Tuesday, March 20, 2012

No. 807 – Man of Our Times

Performer: Genesis
Songwriters: Mike Rutherford
Original Release: Duke
Year: 1980
Definitive Version: None

(Sorry for the delay. I finally got online at the airport.)

Then there was my senior year, which was by far my most fun year at Wabash. I again spent the year off-campus (in a matter of speaking), and that year, after the debacle of the previous summer, I made sure to have my roommate and apartment locked up well ahead of time.

I remembered that Matt, whom I called at the last second the previous summer, was interested in moving out of the dorms his senior year, and we decided to share a place—as long as he promised to cut down his playing of Eight Days a Week to no more than twice a month. Fortunately, he had learned more songs by this time.

As I had learned the previous summer, the early bird gets the worm when it comes to primo Crawfordsville apartments, so Matt and I drove back to Wabash in June—a month after classes ended for the summer and two months before classes would start again—to check out a few places. I can’t remember whether we looked at more than one place—I seem to recall that we did—but I know for certain that we didn’t look any further after we looked at a place that was one block south of the campus entrance campus.

It was a huge Victorian house that wasn’t in too run-down of a condition and painted bright yellow. The house had been divided into four units—two up and two down—and the available apartment was on the first floor in the front of the house, facing East. We had a bit of a covered porch that ran the width of the house and a little front yard. The side door led to an open foyer that had stairs that led to another apartment and a door to the available apartment.

After seeing a few off-campus apartments in my time, I couldn’t believe it when we walked inside. The great room that encompassed the front living and dining rooms was impossibly great. A wood-burning fireplace was in the living room and the dining room had a bay window seat. The living room had floor-to-ceiling windows, so there wouldn’t be any need to turn on any lights until it got dark out.

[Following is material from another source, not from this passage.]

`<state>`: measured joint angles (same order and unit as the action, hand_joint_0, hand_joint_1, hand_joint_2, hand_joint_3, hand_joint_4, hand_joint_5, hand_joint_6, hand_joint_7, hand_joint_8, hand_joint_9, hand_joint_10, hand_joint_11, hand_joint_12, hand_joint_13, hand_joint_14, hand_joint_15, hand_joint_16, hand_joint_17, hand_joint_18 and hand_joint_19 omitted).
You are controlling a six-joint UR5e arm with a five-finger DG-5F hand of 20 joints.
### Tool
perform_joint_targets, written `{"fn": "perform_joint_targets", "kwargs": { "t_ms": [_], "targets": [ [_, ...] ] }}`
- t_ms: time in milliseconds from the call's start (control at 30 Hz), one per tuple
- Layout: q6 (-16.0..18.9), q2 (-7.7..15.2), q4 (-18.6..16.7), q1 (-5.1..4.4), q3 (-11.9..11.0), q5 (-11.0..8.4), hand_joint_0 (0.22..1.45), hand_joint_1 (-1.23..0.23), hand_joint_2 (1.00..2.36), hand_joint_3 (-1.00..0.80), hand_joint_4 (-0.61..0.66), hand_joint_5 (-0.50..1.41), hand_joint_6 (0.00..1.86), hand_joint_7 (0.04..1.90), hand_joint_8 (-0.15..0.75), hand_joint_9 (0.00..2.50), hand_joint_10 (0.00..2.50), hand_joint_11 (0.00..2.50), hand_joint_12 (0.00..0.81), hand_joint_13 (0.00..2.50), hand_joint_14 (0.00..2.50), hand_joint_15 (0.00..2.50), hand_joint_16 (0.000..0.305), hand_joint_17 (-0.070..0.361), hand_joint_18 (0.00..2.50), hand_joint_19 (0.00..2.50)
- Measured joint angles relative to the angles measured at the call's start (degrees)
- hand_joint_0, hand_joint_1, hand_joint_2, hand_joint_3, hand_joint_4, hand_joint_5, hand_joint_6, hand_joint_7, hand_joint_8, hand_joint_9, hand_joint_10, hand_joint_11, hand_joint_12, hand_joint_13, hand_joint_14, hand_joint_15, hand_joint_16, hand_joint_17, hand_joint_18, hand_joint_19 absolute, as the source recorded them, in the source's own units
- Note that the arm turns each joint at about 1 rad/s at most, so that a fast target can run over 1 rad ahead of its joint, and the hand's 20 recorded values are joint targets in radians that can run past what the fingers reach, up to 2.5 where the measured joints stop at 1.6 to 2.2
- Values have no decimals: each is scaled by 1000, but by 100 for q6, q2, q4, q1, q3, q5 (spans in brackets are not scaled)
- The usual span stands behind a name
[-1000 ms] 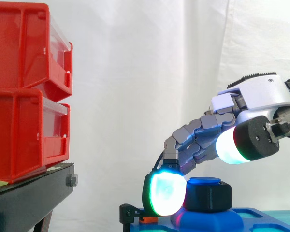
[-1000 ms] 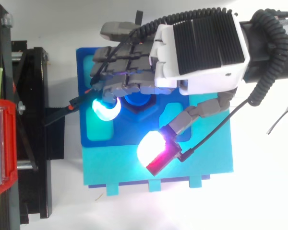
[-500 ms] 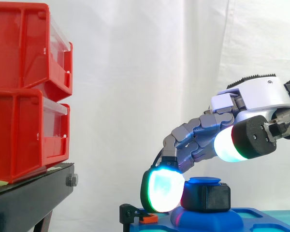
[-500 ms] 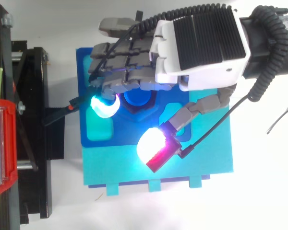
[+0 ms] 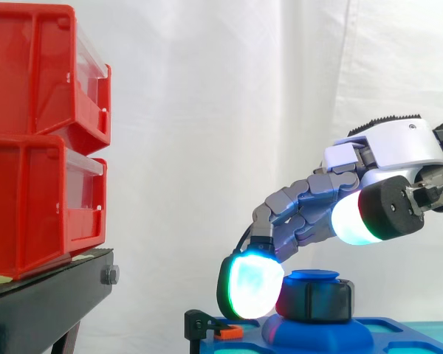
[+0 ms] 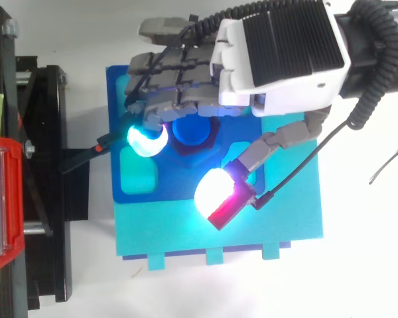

We had a small but adequate cooking kitchen, with a gas stove, and then bending off to the side was a hallway and two bedrooms with a single bathroom in between. The first bedroom was just off the dining room and had large sliding-door closets. The back bedroom was smaller with a large walk-in closet. The rent was $350 per month, so $175 apiece, but the landlord was going to charge us $25 extra because of Matt’s dog, Ziggy, whom he wanted to come to Wabash with him. I was fine with that.

Well, I almost never agree to buy anything right away. It’s an irrational (yet oft-realized) fear that by swooping in on the first thing that’s available, I might miss out on something better down the road. Matt wasn’t sure he and his folks could swing the rent, although it was way less than what the dorms would cost. We said we wanted to think about it, and we walked back to my car.

We thought about it for a whole 5 minutes. We didn’t even get into the car. We looked at each other and agreed: We got to take it.

The landlord watched our half-hearted debate at the car the whole time. He knew he had us when we first walked in, so he was ready when we said we’d take it. We put down a deposit to guarantee it, and signed a lease. We were back in Columbus before dinner, which surprised Beth, who thought I might need to spend the whole weekend to find the right place. Nope. We found it right away.

That was the year I really got into Duke, so when I hear it—and particularly this song—I think of hanging out on my green-and-gold love seat in the living room with Duke on the record player while Ziggy barked at the Lambda Chis as they walked past on the sidewalk before strutting around the living room with pride.